## Problem statement:
Print, in exact form, the lines below from the one containing "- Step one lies" through the one containing "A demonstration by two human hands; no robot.", and omit all others.
- - -
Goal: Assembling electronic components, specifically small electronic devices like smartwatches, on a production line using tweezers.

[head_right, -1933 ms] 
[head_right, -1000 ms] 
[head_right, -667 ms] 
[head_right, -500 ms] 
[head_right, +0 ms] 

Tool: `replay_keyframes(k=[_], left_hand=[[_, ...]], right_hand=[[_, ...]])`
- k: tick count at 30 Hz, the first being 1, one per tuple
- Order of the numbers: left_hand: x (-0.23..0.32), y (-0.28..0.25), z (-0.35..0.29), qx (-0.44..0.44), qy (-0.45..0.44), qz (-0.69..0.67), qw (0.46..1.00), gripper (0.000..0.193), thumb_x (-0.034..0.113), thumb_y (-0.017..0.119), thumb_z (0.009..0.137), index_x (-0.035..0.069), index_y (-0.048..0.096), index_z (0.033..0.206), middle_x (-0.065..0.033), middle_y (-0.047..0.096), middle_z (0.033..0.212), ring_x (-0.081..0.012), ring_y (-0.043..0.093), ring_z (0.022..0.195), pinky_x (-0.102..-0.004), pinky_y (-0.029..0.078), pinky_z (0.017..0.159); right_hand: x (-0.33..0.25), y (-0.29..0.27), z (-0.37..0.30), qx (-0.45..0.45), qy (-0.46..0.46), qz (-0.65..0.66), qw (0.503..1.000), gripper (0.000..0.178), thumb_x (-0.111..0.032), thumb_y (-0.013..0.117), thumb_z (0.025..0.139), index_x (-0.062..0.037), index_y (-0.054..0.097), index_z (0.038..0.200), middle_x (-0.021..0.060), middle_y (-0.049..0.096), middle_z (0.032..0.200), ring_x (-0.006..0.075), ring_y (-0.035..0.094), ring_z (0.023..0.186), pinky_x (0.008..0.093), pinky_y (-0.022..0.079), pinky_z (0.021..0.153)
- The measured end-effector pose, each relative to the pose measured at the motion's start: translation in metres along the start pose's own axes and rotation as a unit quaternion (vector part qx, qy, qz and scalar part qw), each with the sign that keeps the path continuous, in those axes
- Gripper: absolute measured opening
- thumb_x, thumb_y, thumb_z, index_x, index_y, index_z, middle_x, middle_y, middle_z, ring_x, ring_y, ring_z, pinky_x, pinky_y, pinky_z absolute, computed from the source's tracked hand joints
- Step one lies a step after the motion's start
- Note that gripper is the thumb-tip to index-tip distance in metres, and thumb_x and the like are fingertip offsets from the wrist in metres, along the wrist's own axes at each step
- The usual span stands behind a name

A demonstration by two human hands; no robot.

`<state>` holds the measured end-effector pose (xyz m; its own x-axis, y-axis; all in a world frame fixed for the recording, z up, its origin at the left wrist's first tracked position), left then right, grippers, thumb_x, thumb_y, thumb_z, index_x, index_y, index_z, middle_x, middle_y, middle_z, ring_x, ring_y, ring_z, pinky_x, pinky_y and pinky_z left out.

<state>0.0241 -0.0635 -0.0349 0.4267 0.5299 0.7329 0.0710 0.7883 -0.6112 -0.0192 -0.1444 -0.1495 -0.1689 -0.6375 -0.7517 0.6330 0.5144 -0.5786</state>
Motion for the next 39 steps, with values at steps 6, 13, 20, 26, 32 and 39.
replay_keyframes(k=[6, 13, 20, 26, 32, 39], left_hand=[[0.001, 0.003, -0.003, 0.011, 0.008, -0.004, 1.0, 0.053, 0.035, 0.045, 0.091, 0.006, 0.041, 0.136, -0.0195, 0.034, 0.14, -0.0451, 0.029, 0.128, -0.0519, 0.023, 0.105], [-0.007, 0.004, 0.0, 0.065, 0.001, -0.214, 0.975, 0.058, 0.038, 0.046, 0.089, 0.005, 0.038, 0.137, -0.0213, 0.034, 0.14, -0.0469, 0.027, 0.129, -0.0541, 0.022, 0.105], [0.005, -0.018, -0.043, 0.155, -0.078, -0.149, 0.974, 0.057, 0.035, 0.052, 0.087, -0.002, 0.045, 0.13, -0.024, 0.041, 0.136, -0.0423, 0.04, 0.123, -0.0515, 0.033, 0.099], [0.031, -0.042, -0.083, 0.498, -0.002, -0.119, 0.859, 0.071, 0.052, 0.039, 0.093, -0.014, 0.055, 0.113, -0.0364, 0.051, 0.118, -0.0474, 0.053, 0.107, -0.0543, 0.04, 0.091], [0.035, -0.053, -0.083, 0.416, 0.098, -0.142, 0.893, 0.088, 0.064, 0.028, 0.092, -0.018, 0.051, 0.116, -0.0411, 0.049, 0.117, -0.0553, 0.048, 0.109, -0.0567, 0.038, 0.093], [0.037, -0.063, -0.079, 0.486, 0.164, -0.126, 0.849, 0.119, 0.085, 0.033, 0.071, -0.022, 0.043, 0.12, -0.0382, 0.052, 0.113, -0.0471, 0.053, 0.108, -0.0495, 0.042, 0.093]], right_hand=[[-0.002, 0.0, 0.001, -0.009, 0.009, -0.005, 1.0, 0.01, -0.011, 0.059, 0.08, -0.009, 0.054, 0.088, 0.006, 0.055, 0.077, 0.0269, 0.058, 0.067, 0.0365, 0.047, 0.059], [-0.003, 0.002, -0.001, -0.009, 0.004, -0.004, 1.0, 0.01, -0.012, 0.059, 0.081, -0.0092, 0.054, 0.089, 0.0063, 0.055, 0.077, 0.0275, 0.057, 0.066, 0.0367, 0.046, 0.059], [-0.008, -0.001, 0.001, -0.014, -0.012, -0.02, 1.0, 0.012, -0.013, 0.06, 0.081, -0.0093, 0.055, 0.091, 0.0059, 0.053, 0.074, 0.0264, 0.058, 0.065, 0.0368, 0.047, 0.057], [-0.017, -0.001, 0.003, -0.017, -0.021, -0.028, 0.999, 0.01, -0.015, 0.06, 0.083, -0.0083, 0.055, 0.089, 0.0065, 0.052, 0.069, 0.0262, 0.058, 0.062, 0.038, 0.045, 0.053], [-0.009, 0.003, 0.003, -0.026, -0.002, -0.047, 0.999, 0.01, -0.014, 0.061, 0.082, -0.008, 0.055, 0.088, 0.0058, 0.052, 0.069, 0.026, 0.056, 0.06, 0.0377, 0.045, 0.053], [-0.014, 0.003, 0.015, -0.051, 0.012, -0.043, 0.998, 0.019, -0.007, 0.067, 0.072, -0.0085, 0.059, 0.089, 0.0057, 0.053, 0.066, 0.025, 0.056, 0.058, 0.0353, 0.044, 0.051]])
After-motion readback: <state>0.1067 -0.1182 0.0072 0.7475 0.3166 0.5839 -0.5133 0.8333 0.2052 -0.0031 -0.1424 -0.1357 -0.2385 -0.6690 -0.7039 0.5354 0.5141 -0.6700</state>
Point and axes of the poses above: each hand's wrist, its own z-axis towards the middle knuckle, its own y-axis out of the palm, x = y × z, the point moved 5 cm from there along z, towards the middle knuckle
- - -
## Exercise response:
- Step one lies a step after the motion's start
- Note that gripper is the thumb-tip to index-tip distance in metres, and thumb_x and the like are fingertip offsets from the wrist in metres, along the wrist's own axes at each step
- The usual span stands behind a name

A demonstration by two human hands; no robot.

Work on this exercise is now complete.